Financial Risk: Many organizations can stumble while rolling out distribution programs. Without proper chains of custody, fast financing, and quick due-diligence on third-party logistics suppliers, even the most well-oiled machines could fail to deliver the vaccine in a successful manner. The scale of vaccine demand is massive. Shortages are already present for raw inputs, and for critical infrastructure components. To meet these unique challenges, access to fair financing and payments should be guaranteed to all participants in the supply chain (i.e. no 90-day contracts for truck drivers who are moving the vaccines.)

Geolocation: Risks like natural and manmade disasters, lack of last-mile distribution, and poor infrastructure can all cause a single point of failure. The technology exists to ensure that vaccines are sent to the most geographically ideal local distribution hubs, and predictive forecasting should be employed to ensure the most timely deliveries.

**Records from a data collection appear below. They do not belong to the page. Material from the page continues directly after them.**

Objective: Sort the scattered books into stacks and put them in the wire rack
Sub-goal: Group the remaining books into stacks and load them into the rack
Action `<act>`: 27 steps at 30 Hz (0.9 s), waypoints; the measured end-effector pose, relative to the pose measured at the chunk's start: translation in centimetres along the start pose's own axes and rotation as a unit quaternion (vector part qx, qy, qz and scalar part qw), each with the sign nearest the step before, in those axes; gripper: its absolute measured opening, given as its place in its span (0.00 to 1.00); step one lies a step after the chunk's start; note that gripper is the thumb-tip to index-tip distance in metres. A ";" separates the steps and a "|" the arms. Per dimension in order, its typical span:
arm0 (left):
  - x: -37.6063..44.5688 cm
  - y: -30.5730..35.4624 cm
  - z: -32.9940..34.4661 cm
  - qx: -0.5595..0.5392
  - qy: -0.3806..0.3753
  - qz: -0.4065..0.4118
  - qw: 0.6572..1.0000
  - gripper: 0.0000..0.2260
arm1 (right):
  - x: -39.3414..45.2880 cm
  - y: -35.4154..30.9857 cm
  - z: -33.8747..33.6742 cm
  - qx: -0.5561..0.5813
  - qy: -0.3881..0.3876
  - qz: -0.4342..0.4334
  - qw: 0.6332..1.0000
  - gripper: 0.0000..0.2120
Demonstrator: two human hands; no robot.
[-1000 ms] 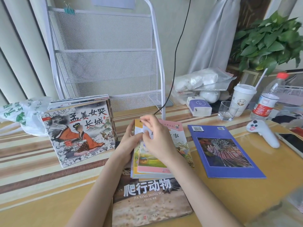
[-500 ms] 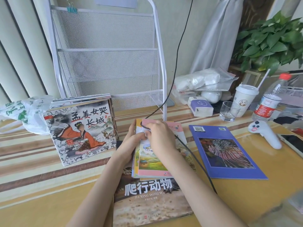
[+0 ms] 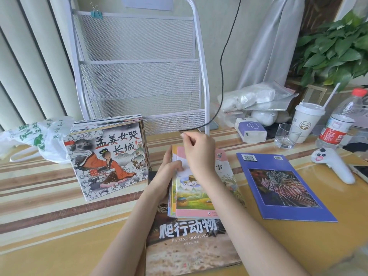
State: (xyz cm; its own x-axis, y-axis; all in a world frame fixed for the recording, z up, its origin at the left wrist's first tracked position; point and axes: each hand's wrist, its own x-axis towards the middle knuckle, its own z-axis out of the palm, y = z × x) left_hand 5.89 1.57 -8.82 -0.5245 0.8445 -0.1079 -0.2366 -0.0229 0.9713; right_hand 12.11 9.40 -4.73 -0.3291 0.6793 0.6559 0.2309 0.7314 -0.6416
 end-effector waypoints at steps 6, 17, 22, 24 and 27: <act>0.3 -0.2 0.2 0.034 -0.007 0.007 0.999 0.37 | 0.7 7.1 -5.8 -0.144 0.110 0.116 0.977 0.10; 0.3 -0.4 0.2 -0.027 0.040 0.021 0.999 0.39 | -2.5 9.8 -8.4 -0.117 -0.107 0.207 0.965 0.16; -0.2 0.9 1.2 -0.067 0.029 0.091 0.993 0.48 | -2.0 5.3 -8.5 0.183 -0.256 0.322 0.893 0.12; -0.6 1.7 1.8 -0.053 0.001 0.138 0.989 0.51 | -1.3 4.8 -8.9 0.224 -0.229 0.309 0.896 0.06; -1.3 3.6 2.7 -0.016 -0.026 0.210 0.977 0.51 | -0.5 4.6 -9.6 0.295 -0.140 0.284 0.901 0.05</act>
State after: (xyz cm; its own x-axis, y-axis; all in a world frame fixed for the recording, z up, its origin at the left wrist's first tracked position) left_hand 7.93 1.77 -4.64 -0.5394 0.7827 0.3106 -0.0358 -0.3898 0.9202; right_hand 22.09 12.97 -4.22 -0.5478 0.8326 0.0813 -0.0650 0.0545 -0.9964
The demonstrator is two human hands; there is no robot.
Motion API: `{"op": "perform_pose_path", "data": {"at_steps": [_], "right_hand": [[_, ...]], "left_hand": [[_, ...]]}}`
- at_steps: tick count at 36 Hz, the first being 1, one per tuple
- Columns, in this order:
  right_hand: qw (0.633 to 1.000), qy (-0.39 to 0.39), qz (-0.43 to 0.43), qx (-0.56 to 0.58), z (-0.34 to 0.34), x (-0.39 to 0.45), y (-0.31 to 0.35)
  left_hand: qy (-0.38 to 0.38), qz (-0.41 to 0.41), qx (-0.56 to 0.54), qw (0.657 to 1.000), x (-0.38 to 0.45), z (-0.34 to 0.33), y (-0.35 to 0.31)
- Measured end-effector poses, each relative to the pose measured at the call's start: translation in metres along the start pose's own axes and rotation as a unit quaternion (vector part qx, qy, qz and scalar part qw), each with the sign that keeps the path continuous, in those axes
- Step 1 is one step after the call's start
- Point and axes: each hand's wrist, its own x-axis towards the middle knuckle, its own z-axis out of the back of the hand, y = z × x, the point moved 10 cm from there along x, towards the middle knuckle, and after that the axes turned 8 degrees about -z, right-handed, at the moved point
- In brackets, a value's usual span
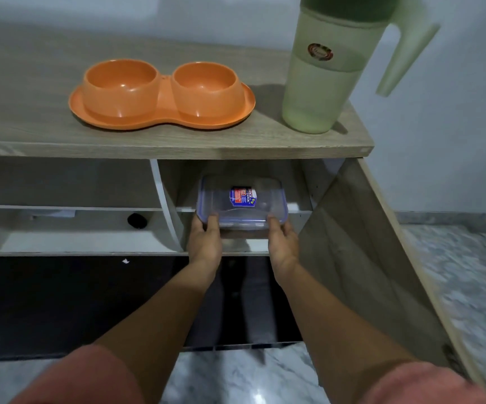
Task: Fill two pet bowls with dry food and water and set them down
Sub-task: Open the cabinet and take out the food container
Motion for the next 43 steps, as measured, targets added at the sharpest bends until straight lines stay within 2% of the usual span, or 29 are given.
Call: {"op": "perform_pose_path", "data": {"at_steps": [8,14,22,30,36,43], "right_hand": [[0.999,-0.027,-0.024,0.024,0.023,-0.076,-0.019],[0.999,-0.033,-0.019,0.025,0.035,-0.152,0.011],[0.999,-0.028,0.028,0.019,0.038,-0.243,0.095],[0.995,-0.017,0.099,0.006,0.024,-0.305,0.199],[0.989,-0.004,0.15,0.01,0.003,-0.322,0.264],[0.986,0.018,0.167,0.017,-0.025,-0.297,0.308]], "left_hand": [[0.021,0.0,0.024,0.999,-0.066,0.034,-0.018],[0.036,-0.005,0.029,0.999,-0.118,0.071,-0.064],[0.023,-0.06,0.011,0.998,-0.166,0.126,-0.166],[0.001,-0.125,-0.021,0.992,-0.174,0.171,-0.274],[-0.026,-0.167,-0.002,0.986,-0.159,0.196,-0.335],[-0.051,-0.18,-0.025,0.982,-0.115,0.197,-0.368]]}}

Since risk can originate anywhere along the supply chain, everyone involved in the logistical aspect of vaccine storage and distribution needs to assess the existing systems to calculate and correlate risk. Leveraging technology is the best way to gain visibility. Rather than rely on gut instincts to determine supplier and partner risk, those in charge should use data to make decisions and consider implementing automated intelligence technology to actively predict and correlate how a change in geopolitical risk will affect the financial health of suppliers. Proactive planning is not only crucial for continuing rollout of vaccines for the current pandemic, it is also paramount in being prepared for the next pandemic.